Differences from Other Solutions

  • Fully Local Processing: No cloud; privacy and offline operation advantages.
  • Portable Integrated Design: Can be added to various mobile platforms (drone/UGV).
  • Tracking Camera: Active target tracking with 2-axis servos (unlike static security cameras).
  • Objective: Vehicle/robot situational awareness rather than fixed-infrastructure security.

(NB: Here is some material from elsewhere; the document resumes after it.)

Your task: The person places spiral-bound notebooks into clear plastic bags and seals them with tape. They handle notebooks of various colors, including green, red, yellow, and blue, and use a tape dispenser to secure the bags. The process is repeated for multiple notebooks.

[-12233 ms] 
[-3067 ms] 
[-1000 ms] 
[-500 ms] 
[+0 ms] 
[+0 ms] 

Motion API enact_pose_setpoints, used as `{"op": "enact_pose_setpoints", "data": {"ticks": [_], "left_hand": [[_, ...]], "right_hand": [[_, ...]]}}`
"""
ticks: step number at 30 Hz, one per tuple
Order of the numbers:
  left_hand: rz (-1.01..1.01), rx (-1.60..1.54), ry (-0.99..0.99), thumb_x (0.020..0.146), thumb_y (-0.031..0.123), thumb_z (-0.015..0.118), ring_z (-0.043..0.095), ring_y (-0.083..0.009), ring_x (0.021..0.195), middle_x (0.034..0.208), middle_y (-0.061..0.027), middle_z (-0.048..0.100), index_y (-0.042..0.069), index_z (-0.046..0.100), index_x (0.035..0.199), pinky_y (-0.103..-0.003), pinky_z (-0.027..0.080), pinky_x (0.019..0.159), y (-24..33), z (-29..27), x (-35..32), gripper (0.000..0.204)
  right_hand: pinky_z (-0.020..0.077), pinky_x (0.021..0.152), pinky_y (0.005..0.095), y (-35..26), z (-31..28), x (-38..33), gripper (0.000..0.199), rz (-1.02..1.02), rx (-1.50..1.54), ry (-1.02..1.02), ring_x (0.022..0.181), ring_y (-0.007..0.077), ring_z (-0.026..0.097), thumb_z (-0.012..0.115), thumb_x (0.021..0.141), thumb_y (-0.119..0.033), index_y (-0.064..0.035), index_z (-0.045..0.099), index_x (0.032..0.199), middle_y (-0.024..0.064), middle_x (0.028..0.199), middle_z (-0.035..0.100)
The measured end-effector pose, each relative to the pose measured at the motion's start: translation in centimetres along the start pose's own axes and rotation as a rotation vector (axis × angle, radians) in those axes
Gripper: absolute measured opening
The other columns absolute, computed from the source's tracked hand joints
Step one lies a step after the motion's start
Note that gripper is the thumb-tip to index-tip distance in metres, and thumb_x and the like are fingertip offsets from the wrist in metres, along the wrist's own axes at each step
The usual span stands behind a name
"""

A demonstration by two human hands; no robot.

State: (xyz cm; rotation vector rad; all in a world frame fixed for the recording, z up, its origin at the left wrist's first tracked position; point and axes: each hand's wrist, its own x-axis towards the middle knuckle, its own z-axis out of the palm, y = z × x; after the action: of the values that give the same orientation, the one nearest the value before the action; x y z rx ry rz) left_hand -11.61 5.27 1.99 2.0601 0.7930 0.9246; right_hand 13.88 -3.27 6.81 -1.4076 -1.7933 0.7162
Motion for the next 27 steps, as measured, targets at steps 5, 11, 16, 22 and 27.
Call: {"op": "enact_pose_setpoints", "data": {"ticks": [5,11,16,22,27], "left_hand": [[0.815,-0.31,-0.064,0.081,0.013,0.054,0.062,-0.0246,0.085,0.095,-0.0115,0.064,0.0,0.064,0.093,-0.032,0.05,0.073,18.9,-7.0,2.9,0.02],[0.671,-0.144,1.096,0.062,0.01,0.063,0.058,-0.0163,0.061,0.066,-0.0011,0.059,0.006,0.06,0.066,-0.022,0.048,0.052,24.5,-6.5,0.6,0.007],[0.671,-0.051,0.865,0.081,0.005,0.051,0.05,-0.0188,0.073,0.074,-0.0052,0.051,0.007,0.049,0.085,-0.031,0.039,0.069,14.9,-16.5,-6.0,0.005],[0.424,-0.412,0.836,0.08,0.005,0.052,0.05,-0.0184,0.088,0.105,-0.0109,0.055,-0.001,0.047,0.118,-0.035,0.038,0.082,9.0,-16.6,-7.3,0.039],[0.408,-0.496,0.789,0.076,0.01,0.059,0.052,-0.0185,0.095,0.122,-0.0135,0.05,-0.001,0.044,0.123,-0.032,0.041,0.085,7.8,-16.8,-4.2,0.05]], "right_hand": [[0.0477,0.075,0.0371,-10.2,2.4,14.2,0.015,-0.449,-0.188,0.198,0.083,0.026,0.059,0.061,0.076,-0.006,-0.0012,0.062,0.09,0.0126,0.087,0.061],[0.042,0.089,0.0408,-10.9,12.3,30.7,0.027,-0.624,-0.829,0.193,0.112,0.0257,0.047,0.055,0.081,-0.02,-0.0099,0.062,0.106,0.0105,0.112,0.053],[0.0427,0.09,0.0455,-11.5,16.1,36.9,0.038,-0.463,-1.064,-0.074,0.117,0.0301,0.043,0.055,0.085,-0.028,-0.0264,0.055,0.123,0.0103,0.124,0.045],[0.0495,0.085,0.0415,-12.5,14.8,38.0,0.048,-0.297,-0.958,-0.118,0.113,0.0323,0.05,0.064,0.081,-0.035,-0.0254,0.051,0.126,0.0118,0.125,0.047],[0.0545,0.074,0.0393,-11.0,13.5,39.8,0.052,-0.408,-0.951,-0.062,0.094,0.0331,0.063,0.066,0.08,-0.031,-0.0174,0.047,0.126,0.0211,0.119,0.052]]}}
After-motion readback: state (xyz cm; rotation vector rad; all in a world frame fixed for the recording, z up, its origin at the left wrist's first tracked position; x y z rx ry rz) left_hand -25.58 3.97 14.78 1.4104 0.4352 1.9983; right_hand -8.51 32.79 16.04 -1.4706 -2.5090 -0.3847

Examples used for comparison: commercial systems like SafePointe and Xtract One.

Challenges and Solutions

  • Insufficient servo current → Added a dedicated 5V/1.5A adapter, separated data lines, reduced noise.
  • Narrow field of view → Extended with an external camera + rotatable turret.
  • Incompatible motion algorithm → Switched from coordinate-based to distance-based control.
  • Image quality/model stability → Balanced temporary losses using time tolerances (10 s).

References

  • Ultralytics YOLO (Raspberry Pi guide and reproducible results)
  • SoundThinking – Stealth Weapons Detection
  • Xtract One – AI Powered Weapon Detection System

Conclusion

The perception–decision–action chain was implemented end-to-end: local threat detection with YOLOv8, transfer to the turret via a serial protocol, servo-based target tracking, and visual status indicators combined in a single module. The integration-oriented design provides plug-and-play flexibility for real systems (drone, UGV).